Despite these convincing arguments that earlier initiation of dialysis leads to improvements in patient outcomes, the relationship is still debated. The DOPPS, which compares a large cohort of American dialysis patients to groups of patients from Europe (France, Germany, Great Britain, Italy, Spain) and Japan, has shown that despite earlier initiation of dialysis among the American cohort of patients, the survival of this group of patients was actually worse than those of Europe and Japan. Even after consideration of potential confounding factors such as coexistent comorbidities and nutritional status as measured by serum albumin level, this increase in mortality persisted (67). The Netherlands Cooperative Study on the Adequacy of Dialysis phase-2 (NECOSAD-2) is a large multicenter study in the Netherlands. In this prospective analysis, patient’s health-related quality of life (HRQOL) was measured by means of the Kidney Disease and Quality of Life Short Form repeatedly over the first year of dialysis therapy. Of 237 patients who had measurements of residual renal function measured between 0 and 4 weeks prior to the initiation of dialysis therapy, 38% were classified as late starters based on the NKF-KDOQI guidelines. At baseline, the HRQOL for this group of patients was statistically lower in the realms of physical role functioning, bodily pain, and vitality than those patients who initiated timely dialysis per the NKF-KDOQI guidelines. However, after a follow-up of 12 months, the differences among groups disappeared (68). Another study examined the effects of lead-time bias in perceived increased longevity with an earlier start of dialysis, that is, a perceived prolongation of survival due to longer monitoring of those patients who initiated dialysis at an earlier time in their disease process. In order to overcome the potential effects of lead-time bias, these authors assembled their cohort of patients on the basis of a residual creatinine clearance of 20 mL/min. Early and late start of hemodialysis was defined by a creatinine clearance cutoff of 8.0 mL/min. This analysis clearly showed that lead-time bias is a real phenomenon in dialysis patients and that by monitoring patients from a defined starting point that predates the initiation of dialysis, there was no difference in 10-year survival among the two groups of patients (69). Together, these studies underscore the need to individualize the timing of initiation of chronic dialysis therapy.

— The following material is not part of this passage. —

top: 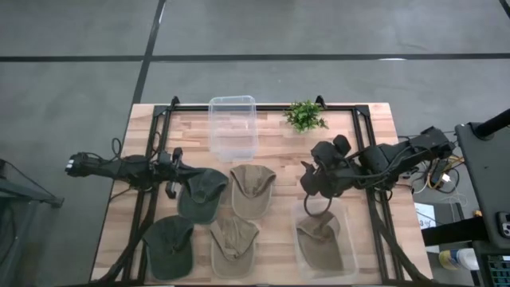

Initiating Dialysis Early and Late Study


Another trial examining the relationship of the timing of dialysis initiation is the Initiating Dialysis Early and Late (IDEAL) study. Published in August 2010, the IDEAL study was a randomized controlled trial of early versus late initiation of dialysis (70). Thirty-two centers in Australia and New Zealand examined whether the timing of maintenance dialysis initiation influenced survival in patients with CKD. Patients at least 18 years old with progressive CKD and an estimated glomerular filtration rate (eGFR) between 10.0 and 15.0 mL/min/1.73 m2 of body surface area (BSA) (calculated with the use of the Cockcroft–Gault equation) were randomly assigned to planned initiation of dialysis when the eGFR was 10.0 to 14.0 mL/min (early start) or when the eGFR was 5.0 to 7.0 mL/min (late start). Between July 2000 and November 2008, 828 patients underwent randomization, and the mean age was 60.4 years. The primary outcome was death from any cause. Important to note that 75.9% of the patients in the late-start group initiated dialysis when the eGFR was above the target of 7.0 mL/min due to the development of symptoms. The decision to start was at the discretion of the patient’s nephrologist. The mean duration of follow-up was 3.64 years in the early-start group as compared to 3.57 years in the late-start group.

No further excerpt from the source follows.